# Hausgrind settings for aeropress



## carper2k (Jul 1, 2013)

Hi fellow coffee lovers

I has just purchased a Walnut Hausgrind from MBK what would be a good starting point for brewed coffee i use a CCD, Aeropress and a drip machine

Regards Paul Read


----------



## Daren (Jan 16, 2012)

1.6 works for me as a good starting point


----------



## unoll (Jan 22, 2014)

I have a feldgrind which is more or less the same and tend to start at 1.5 for aeropress. 2.0 for ccd.


----------



## carper2k (Jul 1, 2013)

Thank you for reply's, I am going to try it now


----------



## Darenf (Oct 5, 2015)

carper2k said:


> Hi fellow coffee lovers
> 
> I has just purchased a Walnut Hausgrind from MBK what would be a good starting point for brewed coffee i use a CCD, Aeropress and a drip machine
> 
> Regards Paul Read


hi what made you choose this grinder, I'm looking myself and would like to hear your thoughts ?


----------



## carper2k (Jul 1, 2013)

I had an aluminium hausgrind but sold it on due to needing to lower my coffee intake, I loved the engineering quality of the grinder. And I missed it lol they are difficult to come by but each time I just happened to peruse the site when they were available

Peter is building some now as he is showing pictures on Instagram he had preorder form available on the site but I think they were only available till the 7th.

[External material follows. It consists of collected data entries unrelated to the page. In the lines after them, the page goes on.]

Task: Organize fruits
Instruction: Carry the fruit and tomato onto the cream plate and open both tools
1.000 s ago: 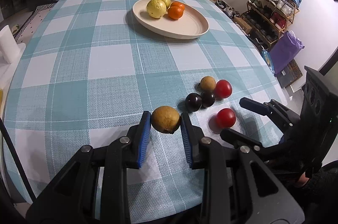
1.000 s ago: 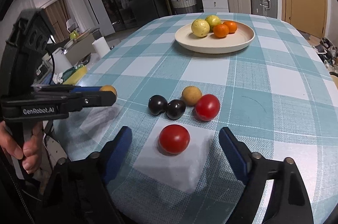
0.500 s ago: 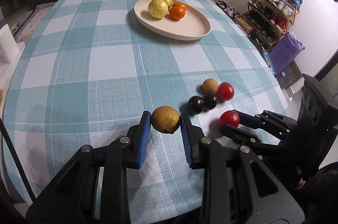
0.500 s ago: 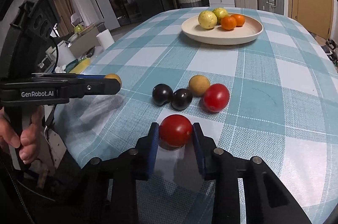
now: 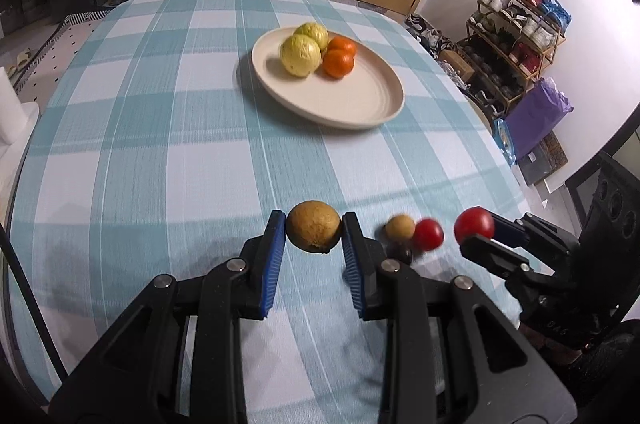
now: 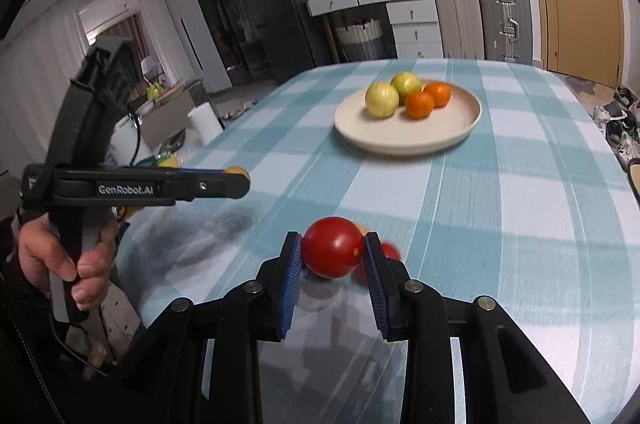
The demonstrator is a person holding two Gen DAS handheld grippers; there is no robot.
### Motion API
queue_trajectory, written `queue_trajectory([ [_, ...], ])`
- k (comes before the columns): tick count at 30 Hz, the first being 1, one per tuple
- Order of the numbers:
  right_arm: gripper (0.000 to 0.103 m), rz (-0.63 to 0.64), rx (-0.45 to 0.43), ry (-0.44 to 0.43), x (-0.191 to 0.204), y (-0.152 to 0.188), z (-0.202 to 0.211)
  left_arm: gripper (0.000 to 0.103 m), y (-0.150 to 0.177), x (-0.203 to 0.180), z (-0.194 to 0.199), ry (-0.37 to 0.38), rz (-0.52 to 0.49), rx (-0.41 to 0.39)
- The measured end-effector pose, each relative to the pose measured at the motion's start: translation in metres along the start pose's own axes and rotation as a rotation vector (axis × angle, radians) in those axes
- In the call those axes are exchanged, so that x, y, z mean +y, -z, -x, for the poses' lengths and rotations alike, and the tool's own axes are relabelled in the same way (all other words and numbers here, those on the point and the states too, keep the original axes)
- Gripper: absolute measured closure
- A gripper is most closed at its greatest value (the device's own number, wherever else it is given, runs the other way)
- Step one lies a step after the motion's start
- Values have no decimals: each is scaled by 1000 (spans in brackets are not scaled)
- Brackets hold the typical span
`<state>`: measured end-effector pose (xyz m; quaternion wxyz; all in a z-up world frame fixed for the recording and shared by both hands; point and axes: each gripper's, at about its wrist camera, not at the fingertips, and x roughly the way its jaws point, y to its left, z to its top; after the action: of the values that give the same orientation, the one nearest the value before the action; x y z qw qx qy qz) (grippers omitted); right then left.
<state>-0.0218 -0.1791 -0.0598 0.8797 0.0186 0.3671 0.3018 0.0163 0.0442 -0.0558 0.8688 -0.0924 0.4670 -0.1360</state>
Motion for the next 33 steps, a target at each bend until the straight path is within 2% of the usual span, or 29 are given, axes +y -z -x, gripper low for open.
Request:
queue_trajectory([
  [7,71,-27,-23,-9,-19,-31,-6,77,-36,2,-13,18,18,-15],
  [21,71,-47,-55,-22,-51,-95,-30,77,-113,-18,-51,52,-12,-14],
  [33,71,-80,-25,49,-99,-126,-65,77,-182,-44,-98,97,-21,6],
])
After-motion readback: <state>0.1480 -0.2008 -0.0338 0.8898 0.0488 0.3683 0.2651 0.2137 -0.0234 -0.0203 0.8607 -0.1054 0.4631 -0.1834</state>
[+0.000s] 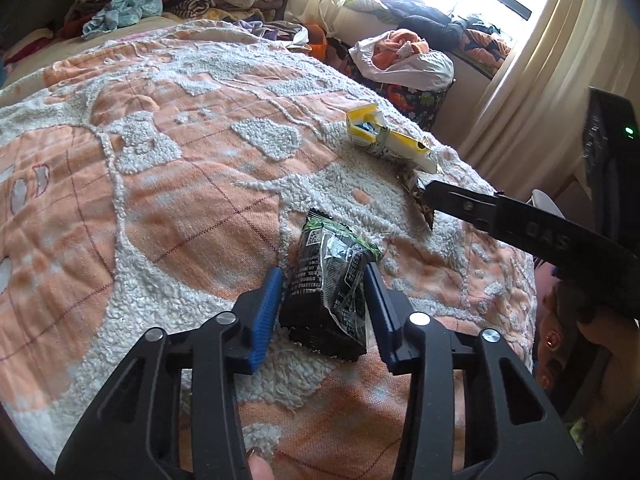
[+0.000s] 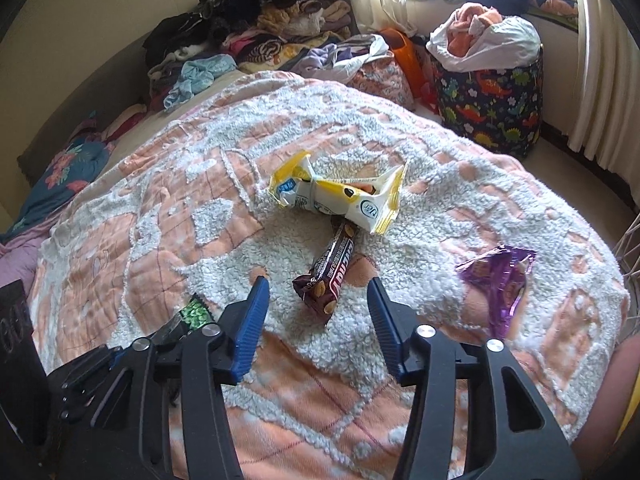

I received both my grinders within 2 weeks

Paul


----------



## carper2k (Jul 1, 2013)

I think he is taking some to the Glasgow coffee festival


----------



## Rdl81 (Sep 8, 2014)

Carper2k using your old one each day I tend to use 1.3 for v60 and tend to grind the for areopress at same setting


----------



## Mrboots2u (May 10, 2013)

Suppose it depends exactly where you mark zero or burr rub and on the beans - dose and water tho


----------



## carper2k (Jul 1, 2013)

Ohh good I will have to experiment


----------



## markf1988 (Mar 17, 2014)

A few Feldfarbs available now, managedto grab one! Looking to try it for my aeropress and chemex especially!


----------